▸ WORK TASK:
Output the lines below exactly, please, from the first line until the line with "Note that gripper", counting both.

▸ GIVEN MATERIAL:
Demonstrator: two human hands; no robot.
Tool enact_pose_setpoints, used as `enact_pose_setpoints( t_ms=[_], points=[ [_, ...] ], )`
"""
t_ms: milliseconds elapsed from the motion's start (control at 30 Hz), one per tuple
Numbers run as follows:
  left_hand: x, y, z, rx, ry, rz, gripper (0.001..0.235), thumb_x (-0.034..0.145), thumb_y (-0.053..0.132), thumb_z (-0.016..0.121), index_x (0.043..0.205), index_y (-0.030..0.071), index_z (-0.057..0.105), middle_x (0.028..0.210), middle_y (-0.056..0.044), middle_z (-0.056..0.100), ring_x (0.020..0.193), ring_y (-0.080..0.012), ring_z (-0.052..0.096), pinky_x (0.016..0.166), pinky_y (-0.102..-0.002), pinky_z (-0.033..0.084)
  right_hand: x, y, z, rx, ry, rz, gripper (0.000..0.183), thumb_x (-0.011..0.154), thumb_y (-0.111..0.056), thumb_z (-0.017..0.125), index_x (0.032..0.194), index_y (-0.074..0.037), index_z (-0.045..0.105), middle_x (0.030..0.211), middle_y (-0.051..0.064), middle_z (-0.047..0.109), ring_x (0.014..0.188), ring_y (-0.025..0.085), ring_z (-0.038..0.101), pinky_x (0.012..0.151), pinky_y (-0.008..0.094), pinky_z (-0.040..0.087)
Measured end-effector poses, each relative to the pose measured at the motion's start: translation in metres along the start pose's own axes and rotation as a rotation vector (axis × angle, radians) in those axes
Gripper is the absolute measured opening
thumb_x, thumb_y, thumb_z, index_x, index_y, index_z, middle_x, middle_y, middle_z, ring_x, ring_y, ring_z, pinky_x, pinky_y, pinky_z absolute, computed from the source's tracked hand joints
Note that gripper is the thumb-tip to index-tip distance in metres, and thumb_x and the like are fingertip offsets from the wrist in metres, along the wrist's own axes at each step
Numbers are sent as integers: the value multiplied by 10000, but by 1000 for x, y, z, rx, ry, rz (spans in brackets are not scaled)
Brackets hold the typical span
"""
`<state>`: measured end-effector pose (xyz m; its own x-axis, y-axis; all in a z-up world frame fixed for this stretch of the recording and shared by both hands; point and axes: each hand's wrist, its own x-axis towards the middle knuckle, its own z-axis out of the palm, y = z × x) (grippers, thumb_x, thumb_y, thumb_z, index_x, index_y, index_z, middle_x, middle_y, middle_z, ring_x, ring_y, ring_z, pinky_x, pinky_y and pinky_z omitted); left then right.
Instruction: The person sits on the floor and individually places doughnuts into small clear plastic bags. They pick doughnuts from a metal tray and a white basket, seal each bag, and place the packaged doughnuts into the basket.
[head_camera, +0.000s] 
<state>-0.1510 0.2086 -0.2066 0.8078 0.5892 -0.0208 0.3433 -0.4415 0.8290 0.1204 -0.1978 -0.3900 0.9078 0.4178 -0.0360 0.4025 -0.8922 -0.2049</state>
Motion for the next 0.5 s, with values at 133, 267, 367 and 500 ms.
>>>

▸ SOLUTION TO THIS TASK:
Demonstrator: two human hands; no robot.
Tool enact_pose_setpoints, used as `enact_pose_setpoints( t_ms=[_], points=[ [_, ...] ], )`
"""
t_ms: milliseconds elapsed from the motion's start (control at 30 Hz), one per tuple
Numbers run as follows:
  left_hand: x, y, z, rx, ry, rz, gripper (0.001..0.235), thumb_x (-0.034..0.145), thumb_y (-0.053..0.132), thumb_z (-0.016..0.121), index_x (0.043..0.205), index_y (-0.030..0.071), index_z (-0.057..0.105), middle_x (0.028..0.210), middle_y (-0.056..0.044), middle_z (-0.056..0.100), ring_x (0.020..0.193), ring_y (-0.080..0.012), ring_z (-0.052..0.096), pinky_x (0.016..0.166), pinky_y (-0.102..-0.002), pinky_z (-0.033..0.084)
  right_hand: x, y, z, rx, ry, rz, gripper (0.000..0.183), thumb_x (-0.011..0.154), thumb_y (-0.111..0.056), thumb_z (-0.017..0.125), index_x (0.032..0.194), index_y (-0.074..0.037), index_z (-0.045..0.105), middle_x (0.030..0.211), middle_y (-0.051..0.064), middle_z (-0.047..0.109), ring_x (0.014..0.188), ring_y (-0.025..0.085), ring_z (-0.038..0.101), pinky_x (0.012..0.151), pinky_y (-0.008..0.094), pinky_z (-0.040..0.087)
Measured end-effector poses, each relative to the pose measured at the motion's start: translation in metres along the start pose's own axes and rotation as a rotation vector (axis × angle, radians) in those axes
Gripper is the absolute measured opening
thumb_x, thumb_y, thumb_z, index_x, index_y, index_z, middle_x, middle_y, middle_z, ring_x, ring_y, ring_z, pinky_x, pinky_y, pinky_z absolute, computed from the source's tracked hand joints
Note that gripper is the thumb-tip to index-tip distance in metres, and thumb_x and the like are fingertip offsets from the wrist in metres, along the wrist's own axes at each step

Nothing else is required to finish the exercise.